How Join Order Can Affect the Query Plan
By: Ben Snaidero
The order in which the tables in your queries are joined can have a dramatic effect on how the query performs. If your query happens to join all the large tables first and then joins to a smaller table later this can cause a lot of unnecessary processing by the SQL engine.
Generally speaking the SQL Server Optimizer will try to first join the tables that allows it to work with the smallest result set possible. To do this the optimizer will try to figure out which join order provides the smallest result set early in the processing but in very complex queries it does not try all possible combinations as this can become quite resource intensive. As a best practice you should try to order your table join so the join that reduces the result set the most is joined first. Before we start let's add an index to the column in the table we'll be using as the join condition (you'll see more on this in a later topic).
CREATE NONCLUSTERED INDEX idxChild_ParentID ON [dbo].[Child] ([ParentID]) -- cleanup statements --DROP INDEX Child.idxChild_ParentID
Since in most cases this issue arises when queries become really complex and the optimizer has a lot of possible plans to evaluate, i.e.. multiple table joins, in order to illustrate this point more clearly we'll use the force order hint with a simple query. Here is the code to illustrate our poor join order.
SELECT P.ParentID,C.ChildID,S.SmallID FROM [dbo].[Parent] P INNER JOIN [dbo].[Child] C ON C.ParentID=P.ParentID INNER JOIN [dbo].[Small] S ON S.SmallID=C.ParentID OPTION (FORCE ORDER)
Looking at the explain plan for this query we can see that the Parent and Child tables are joined first resulting in 1899980 rows which is then joined to the Small table which reduces the final recordset to 95 rows.
And now let's join them in the proper order so the smallest table is joined first. Here is the SQL statement.
SELECT P.ParentID,C.ChildID,S.SmallID FROM [dbo].[Small] S INNER JOIN [dbo].[Parent] P ON S.SmallID=P.ParentID INNER JOIN [dbo].[Child] C ON P.ParentID=C.ParentID
Looking at the explain plan for this query we see that the Parent table is first joined to the Small table resulting in 5 rows which is then joined to the Child table which produces the final recordset of 95 rows (as above).
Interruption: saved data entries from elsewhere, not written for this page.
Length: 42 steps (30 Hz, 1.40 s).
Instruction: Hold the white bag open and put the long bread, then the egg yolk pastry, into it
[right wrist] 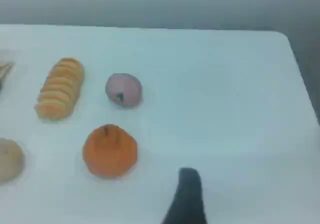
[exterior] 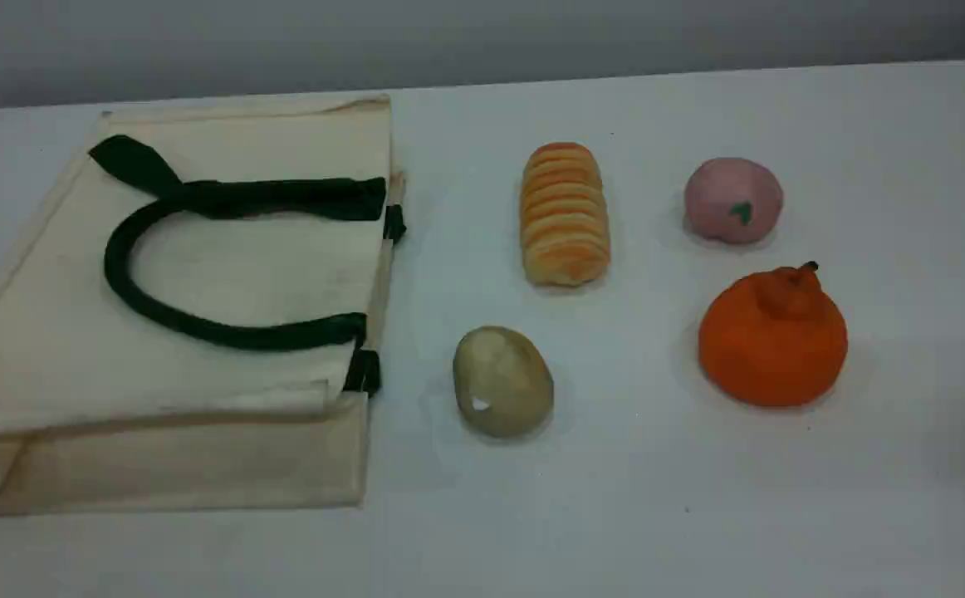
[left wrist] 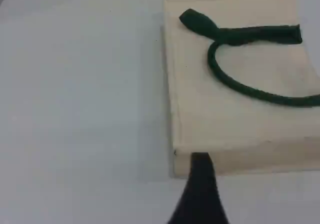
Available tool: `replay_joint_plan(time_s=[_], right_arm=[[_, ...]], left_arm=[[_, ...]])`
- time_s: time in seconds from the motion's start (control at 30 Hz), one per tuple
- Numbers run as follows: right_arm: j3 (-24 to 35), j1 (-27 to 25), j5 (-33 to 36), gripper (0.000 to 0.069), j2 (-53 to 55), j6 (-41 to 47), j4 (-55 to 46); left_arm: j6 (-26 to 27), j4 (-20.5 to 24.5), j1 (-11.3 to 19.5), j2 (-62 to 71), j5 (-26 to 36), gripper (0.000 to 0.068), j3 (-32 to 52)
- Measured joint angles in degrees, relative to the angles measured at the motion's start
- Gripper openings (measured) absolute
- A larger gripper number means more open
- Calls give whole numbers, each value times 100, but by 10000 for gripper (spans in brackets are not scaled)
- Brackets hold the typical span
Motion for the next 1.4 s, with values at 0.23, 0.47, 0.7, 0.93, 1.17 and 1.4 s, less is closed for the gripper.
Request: replay_joint_plan(time_s=[0.23, 0.47, 0.7, 0.93, 1.17, 1.4], right_arm=[[0, 0, 0, 562, 0, 0, 0], [0, 0, 0, 562, 0, 0, 0], [0, 0, 0, 562, 0, 0, 0], [0, 0, 0, 562, 0, 0, 0], [0, 0, 0, 562, 0, 0, 0], [0, 91, 0, 562, 0, 0, 0]], left_arm=[[0, 0, 0, 0, 0, 526, 0], [0, 0, 0, 0, 0, 526, 0], [0, 0, 0, 0, 0, 526, 0], [-6, 0, 0, 0, 0, 526, 0], [-1, 0, 0, 0, 0, 526, 0], [11, 0, 0, 0, 0, 526, 0]])
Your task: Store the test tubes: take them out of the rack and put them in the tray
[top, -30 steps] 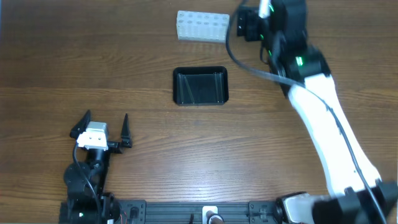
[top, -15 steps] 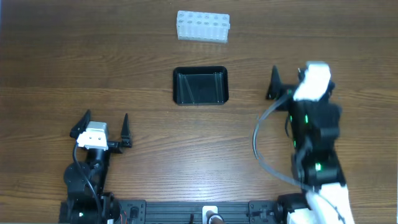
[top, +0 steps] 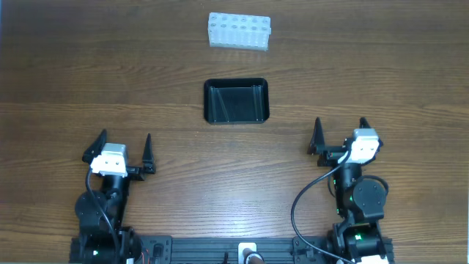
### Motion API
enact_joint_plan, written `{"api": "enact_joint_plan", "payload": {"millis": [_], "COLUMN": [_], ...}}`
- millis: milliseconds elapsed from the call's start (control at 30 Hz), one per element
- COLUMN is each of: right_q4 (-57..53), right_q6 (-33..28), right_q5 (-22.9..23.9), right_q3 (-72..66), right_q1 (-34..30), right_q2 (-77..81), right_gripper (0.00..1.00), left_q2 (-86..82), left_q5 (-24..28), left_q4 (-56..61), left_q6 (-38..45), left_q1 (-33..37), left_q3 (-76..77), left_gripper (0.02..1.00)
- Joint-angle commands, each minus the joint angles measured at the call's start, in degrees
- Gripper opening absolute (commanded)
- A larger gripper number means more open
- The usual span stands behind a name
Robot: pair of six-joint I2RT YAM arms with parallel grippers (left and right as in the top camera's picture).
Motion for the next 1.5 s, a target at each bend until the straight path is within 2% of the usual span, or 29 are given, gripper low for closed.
{"api": "enact_joint_plan", "payload": {"millis": [33, 267, 533, 833, 1000, 1500], "right_q4": [-1.2, -11.8, -18.6, -20.0, -20.0, -20.0], "right_q6": [-1.1, -1.2, -4.4, -5.7, -10.8, -10.8], "right_q5": [0.7, 0.8, 1.0, 1.5, 1.4, 1.4], "right_q3": [-2.8, -3.7, -3.7, -3.8, -3.8, -3.8], "right_q1": [-0.4, -0.4, -0.4, -0.8, -3.0, -4.2], "right_q2": [-4.7, -12.6, -19.8, -20.1, -20.0, -20.0], "right_gripper": [0.993, 0.993, 0.991, 0.993, 0.991, 0.993], "left_q2": [-0.3, -0.3, -0.3, -0.3, -0.3, -0.3], "left_q5": [0.7, 0.7, 0.7, 0.7, 0.7, 0.7], "left_q4": [0.0, 0.0, 0.0, 0.0, 0.0, 0.0], "left_q6": [0.8, 0.8, 0.8, 0.8, 0.8, 0.8], "left_q1": [0.3, 0.3, 0.3, 0.3, 0.3, 0.3], "left_q3": [-0.3, -0.3, -0.3, -0.3, -0.3, -0.3], "left_gripper": [0.998, 1.0, 1.0, 1.0, 1.0, 1.0]}}
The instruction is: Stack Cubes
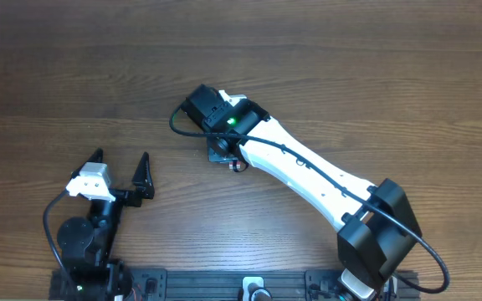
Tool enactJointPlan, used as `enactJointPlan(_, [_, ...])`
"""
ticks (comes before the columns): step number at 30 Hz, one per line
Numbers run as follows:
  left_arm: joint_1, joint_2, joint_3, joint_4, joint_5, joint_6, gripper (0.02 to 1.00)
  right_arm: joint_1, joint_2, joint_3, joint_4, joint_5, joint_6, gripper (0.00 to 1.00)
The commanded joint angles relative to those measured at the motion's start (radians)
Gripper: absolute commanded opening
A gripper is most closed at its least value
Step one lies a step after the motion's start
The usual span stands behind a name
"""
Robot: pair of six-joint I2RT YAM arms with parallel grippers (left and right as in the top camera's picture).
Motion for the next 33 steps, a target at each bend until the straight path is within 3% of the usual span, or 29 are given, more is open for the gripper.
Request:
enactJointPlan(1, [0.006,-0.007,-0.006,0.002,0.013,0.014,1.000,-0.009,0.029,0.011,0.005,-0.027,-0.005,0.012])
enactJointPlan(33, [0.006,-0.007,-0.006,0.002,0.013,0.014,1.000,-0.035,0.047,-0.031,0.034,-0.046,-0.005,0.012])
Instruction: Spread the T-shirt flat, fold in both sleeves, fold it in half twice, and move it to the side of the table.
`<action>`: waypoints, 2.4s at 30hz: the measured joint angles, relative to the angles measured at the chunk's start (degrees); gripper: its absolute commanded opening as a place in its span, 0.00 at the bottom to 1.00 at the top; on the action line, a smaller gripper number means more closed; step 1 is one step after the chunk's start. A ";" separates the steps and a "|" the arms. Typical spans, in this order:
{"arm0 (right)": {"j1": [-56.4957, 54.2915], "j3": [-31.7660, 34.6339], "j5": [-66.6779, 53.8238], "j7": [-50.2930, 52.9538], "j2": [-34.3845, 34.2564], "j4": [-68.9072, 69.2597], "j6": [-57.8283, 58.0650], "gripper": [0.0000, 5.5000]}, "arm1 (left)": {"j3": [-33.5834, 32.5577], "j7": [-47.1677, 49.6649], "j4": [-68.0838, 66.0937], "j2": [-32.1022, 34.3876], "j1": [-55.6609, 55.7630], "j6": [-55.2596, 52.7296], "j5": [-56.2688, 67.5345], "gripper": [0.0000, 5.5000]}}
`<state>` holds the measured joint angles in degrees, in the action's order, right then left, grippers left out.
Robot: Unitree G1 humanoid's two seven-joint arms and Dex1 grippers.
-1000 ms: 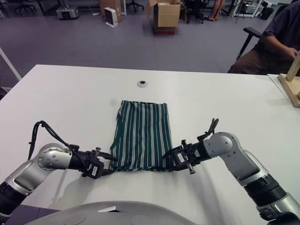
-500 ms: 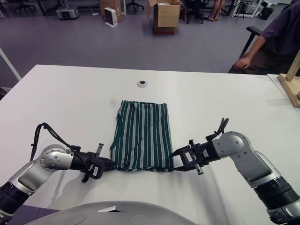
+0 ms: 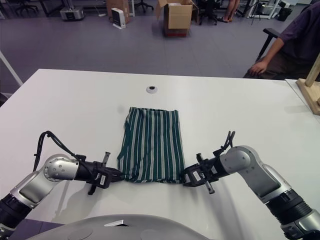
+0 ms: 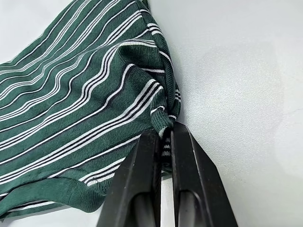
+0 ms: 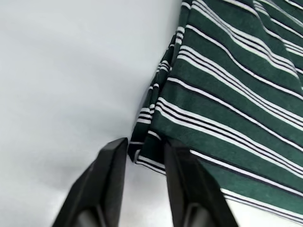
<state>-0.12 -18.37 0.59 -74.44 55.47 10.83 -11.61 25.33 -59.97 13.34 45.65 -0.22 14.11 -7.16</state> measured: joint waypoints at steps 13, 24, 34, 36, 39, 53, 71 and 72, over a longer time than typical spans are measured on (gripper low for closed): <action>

Just looking at the explain plans should be enough information for us to see that the second query will perform better but let's take a look at the SQL Profiler statistics just to confirm. As we see from below joining the Small table first significantly reduces the amount of data the query has to process therefore reducing the resources required to execute this query.
|Poor Join Order||265||5935||0||309|
|Good Join Order||0||35||0||0|